Multi-Author                                                   [Page 19]


INTERNET-DRAFT             Security for MIPv6               05 Nov. 2001


      The reply message MAY contain a list of all possible home agents
      on that subnet.

      6.8.1_Threat:

      An attacker who knows the home address of a MN can possibly send a
      home-agent discovery message to the MN's home subnet and receive a
      list of all home agent routers on that subnet.

      6.8.1_Effect:

      This would expose the structure of the operator's network (to some
      extent) which is not desirable. It would also allow an atacker to
      determine the routers acting as home agents and mount DoS attacks
      or other types of attacks on these routers and thereby cause these
      routers to be unable to forward packets to MNs that they are
      intended to serve.

      6.8.1_Result:

      One of the things that operators might do is to make sure their
      firewalls do not allow any ICMP home agent discovery messages to
      be let in. This would defeat the whole purpose of having the
      ability to do home agent discovery.  2 Use the Home Agent as a
      packet reflector

      6.8.1_Requirement:

      An HA which responds to an ICMP home agent discovery message
      SHOULD only do so after authenticating the MN's identity.


   6.8.2.  Scenario 18 - HA used as a Packet reflector

      6.8.2_Threat:

      If an attacker can make a Home Agent to believe that a Mobile Node
      is at a given CoA, the attacker can then use the Home Agent as a
      packet reflector when launching a distributed DoS attack against
      the node at the CoA.  That is, by simply sending packets to the
      Home Address, the Home Agent will tunnel them and send them to the
      DDoS target. An HA will create a binding entry for an MN if the
      authentication in the BU is valid.  Using the HA as a packet
      reflector makes it easier for the DDoS attacker to hide itself,
      making it harder to succesfully shut down the DDoS attack.

      6.8.2_Requirement:




Multi-Author                                                   [Page 20]

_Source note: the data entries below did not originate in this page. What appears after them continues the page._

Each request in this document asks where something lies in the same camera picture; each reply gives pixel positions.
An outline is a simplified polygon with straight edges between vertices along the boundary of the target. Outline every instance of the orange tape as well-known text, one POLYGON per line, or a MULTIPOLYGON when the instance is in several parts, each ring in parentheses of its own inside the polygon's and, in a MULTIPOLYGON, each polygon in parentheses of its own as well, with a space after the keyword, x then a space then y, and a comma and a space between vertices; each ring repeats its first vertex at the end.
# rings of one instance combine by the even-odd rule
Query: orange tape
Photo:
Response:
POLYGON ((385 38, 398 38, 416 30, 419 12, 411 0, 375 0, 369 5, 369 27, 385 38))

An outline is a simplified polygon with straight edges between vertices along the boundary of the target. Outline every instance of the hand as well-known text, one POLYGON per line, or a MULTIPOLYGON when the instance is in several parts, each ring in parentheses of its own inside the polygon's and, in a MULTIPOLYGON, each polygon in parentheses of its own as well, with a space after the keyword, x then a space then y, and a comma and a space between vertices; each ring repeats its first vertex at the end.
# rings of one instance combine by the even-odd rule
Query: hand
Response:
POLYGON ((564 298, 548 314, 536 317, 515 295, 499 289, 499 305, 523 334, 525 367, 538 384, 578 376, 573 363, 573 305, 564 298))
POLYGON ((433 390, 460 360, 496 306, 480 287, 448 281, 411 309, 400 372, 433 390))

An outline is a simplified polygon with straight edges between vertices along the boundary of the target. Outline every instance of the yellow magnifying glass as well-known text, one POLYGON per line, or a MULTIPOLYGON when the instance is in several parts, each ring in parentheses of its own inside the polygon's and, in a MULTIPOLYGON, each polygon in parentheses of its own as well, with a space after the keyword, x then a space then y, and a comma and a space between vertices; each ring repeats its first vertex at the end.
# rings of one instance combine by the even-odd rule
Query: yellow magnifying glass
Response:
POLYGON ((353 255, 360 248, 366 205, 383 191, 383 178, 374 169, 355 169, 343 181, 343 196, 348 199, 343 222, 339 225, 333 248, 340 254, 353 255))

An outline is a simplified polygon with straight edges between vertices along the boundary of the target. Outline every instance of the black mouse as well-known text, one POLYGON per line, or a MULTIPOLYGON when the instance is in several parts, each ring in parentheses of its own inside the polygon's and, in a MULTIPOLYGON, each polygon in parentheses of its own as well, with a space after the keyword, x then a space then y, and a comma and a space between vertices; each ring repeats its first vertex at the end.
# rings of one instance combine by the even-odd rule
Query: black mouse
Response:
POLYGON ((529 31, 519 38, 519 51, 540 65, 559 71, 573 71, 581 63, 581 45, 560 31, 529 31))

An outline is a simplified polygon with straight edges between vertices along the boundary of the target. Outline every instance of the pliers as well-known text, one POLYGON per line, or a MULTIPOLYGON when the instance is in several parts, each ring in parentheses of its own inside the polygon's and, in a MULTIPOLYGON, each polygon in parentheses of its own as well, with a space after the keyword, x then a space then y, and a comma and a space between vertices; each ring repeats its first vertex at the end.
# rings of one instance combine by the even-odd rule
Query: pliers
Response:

INTERNET-DRAFT             Security for MIPv6               05 Nov. 2001


      The MN and HA MUST have a strong security association and the HA
      MUST verify the BUs sent by any IPv6 node requesting the HA to
      intercept packets destined for it and tunnel them to it's COA.


   6.8.3.  Scenario 19 - CN as a packet reflector

      According to the Mobile IPv6 spec: "A node receiving a packet that
      includes a Home Address option MAY
       implement the processing of this option by physically exchanging
      the
       Home Address option field with the source IPv6 address in the
      IPv6
       header."

      An attacker can simply spoof the home address option in packets
      sent to a CN causing the CN to swap the source address with the
      address contained in the home address option. This causes the CN
      to become a packet reflector in attacks on nodes whose addresses
      may be known.  Using the CN as a packet reflector may make it
      easier for the DDoS attacker to hide itself, making it harder to
      successfully shut down the DDoS attack.

      6.8.3_Requirement:

      CNs SHOULD NOT/MAY NOT process any packet (BU or not) containing a
      Home Address option unless they have verified that that the node
      sending the packets is authorized to use the home address in the
      destination option.


   6.8.4.  Threat model specifically in wireless networks

      Wireless network technology typically enables security features
      through its own technology specific techniques.  To a greater
      (GSM) or lesser (802.11) degree these techniques offer some level
      of security.  The network provider must in any case enable these
      features and it is sometimes the case that this is not done.
      There are well-known deficiencies in the security schemes of some
      of the technologies.  In general the wireless link may easily
      become the weakest link in terms of system and network security.


   7.  Requirements for MIPv6 Security







Multi-Author                                                   [Page 21]


INTERNET-DRAFT             Security for MIPv6               05 Nov. 2001


   7.1.  General Requirements


      A  Should be no worse than IPv4 as it is today.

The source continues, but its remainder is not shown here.